The Phantom of the Classroom
We watched a few YouTube videos so students could understand what Phantom Power is and how wasteful it is, both in terms of energy and money. I then used the classroom to show students examples of Phantom Power and what it looked like (usually a light on while the device is not in use - standby mode). I then compared it to something similar - the EXIT sign whose light is on, but that's its purpose. Students went throughout the school looking for examples of Phantom Power and marking it on their school maps. We discussed ways to reduce Phantom Power; by using a power bar that you can turn off when the items are not in use so they are not sucking power.
Tips and Tricks
As a class we talked about all of the things they had learned over the Energy Diet. I then asked students to make posters to share the tips that they've learned. I would then post on our school Facebook page as well as a local public Facebook page to share this knowledge with the community.
I talked with the class how wasting water is related to the Energy Diet as it is a resource that we should not waste. We talked about different ways to save water resources and connected these strategies to the worksheet.
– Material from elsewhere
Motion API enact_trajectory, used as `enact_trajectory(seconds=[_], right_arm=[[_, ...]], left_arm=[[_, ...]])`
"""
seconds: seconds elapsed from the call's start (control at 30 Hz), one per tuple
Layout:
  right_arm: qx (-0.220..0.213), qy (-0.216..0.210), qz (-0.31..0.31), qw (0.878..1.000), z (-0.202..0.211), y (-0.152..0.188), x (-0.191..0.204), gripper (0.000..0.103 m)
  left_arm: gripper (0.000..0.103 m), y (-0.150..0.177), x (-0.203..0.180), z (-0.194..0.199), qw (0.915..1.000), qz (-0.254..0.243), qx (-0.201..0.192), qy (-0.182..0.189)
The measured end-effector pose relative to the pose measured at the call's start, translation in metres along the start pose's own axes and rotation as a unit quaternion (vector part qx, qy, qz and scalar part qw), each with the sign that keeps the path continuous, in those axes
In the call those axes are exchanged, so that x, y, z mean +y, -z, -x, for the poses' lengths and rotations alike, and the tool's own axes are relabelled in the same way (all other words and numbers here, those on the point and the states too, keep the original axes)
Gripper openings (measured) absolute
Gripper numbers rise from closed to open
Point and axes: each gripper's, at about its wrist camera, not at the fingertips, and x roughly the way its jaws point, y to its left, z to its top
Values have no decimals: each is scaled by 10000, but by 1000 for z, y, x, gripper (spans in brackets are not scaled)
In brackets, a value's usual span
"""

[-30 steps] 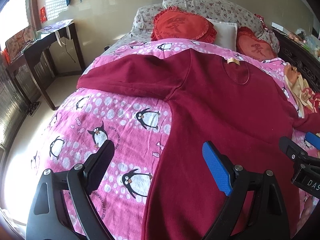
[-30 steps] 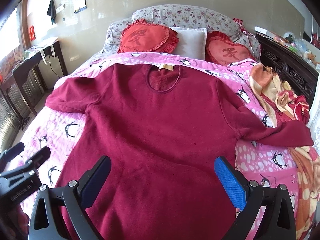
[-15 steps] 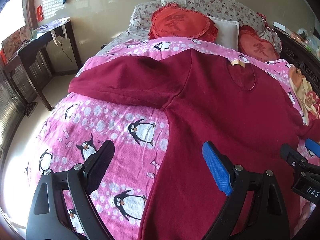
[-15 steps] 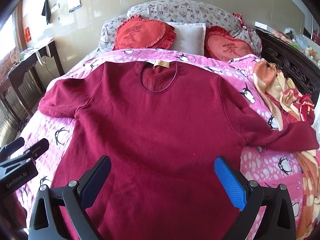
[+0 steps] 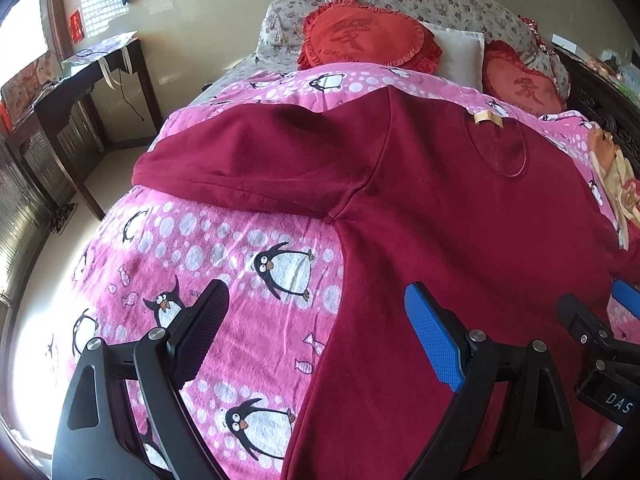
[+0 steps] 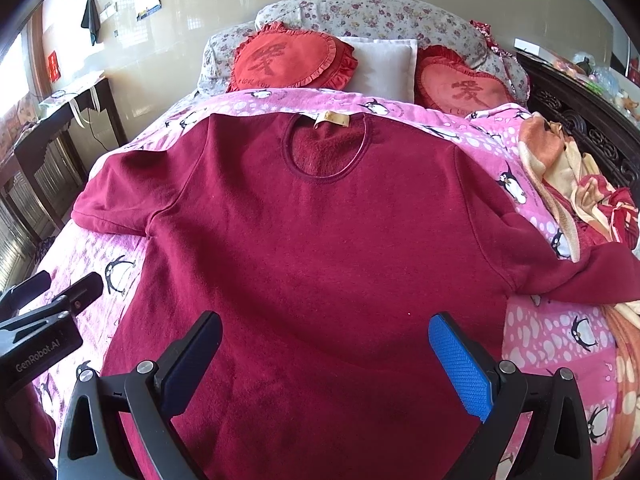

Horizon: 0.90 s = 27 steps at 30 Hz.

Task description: Fold small clothes

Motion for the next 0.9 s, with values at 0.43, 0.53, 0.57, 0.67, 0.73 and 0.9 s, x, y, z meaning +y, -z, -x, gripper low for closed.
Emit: enact_trajectory(seconds=[0.43, 0.53, 0.57, 0.67, 0.73, 0.9], right_arm=[[51, 32, 12, 10000, -17, -15, 0, 102], [68, 65, 31, 10000, -21, -18, 0, 102], [69, 65, 26, 10000, -22, -19, 0, 102], [70, 53, 11, 10000, -26, -23, 0, 102], [79, 52, 33, 9999, -29, -25, 1, 102], [76, 18, 67, 9999, -36, -30, 7, 102]], left_arm=[[90, -14, -5, -20, 9999, -90, 65, 24], [90, -17, -4, -23, 9999, -86, 78, 29], [90, -17, -4, -23, 9999, -88, 78, 30], [90, -20, -2, -27, 9999, -58, 89, 30], [90, -23, 0, -30, 9999, -27, 94, 34], [90, -31, 4, -38, 9999, 28, 106, -15]])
Students were asked to record their water usage over two days, using the worksheet, to see if they could save some water.
What’s For Lunch?
We did this activity on Shrove Tuesday, where normally the whole school would eat pancakes and sausages cooked by my class. We couldn't this year, because of COVID, but as a class, we worked together to determine food miles of a Shrove Tuesday feast. We determined the ingredients needed for a Shrove Tuesday meal and where they come from. Blueberries, which can be found in the bush surrounding us, and eggs were given 0km (a student has a farm where her family raises chickens which they sell locally). Students googled the distance from each other source city to Hornepayne, marked it on the map, and the food miles for Shrove Tuesday were calculated. As a class, we discussed how it could decreased by replacing orange juice with apple juice grown in Niagara. Students recognized that because we're so isolated, our food miles are quite high. It could be reduced by living off the land as the Cree and Ojibwe did, but this would mean limited variety in our diet (to which we have become accustomed).
What’s Old is New Again
Due to COVID restrictions, students were not allowed to bring items from home to school to re-use in an art project. However, I found a pattern online for students to cut out shapes from old magazines and/or scraps of paper that were found at the school. These shapes were then organized to create a puppy, cat, or bunny in various positions. This forced students to think of colour and patterns in ways that were complimentary to their subject's body part based on what they could find, rather than following a pre-set plan. Their artwork was posted around our Energy Diet bulletin board for the school to see.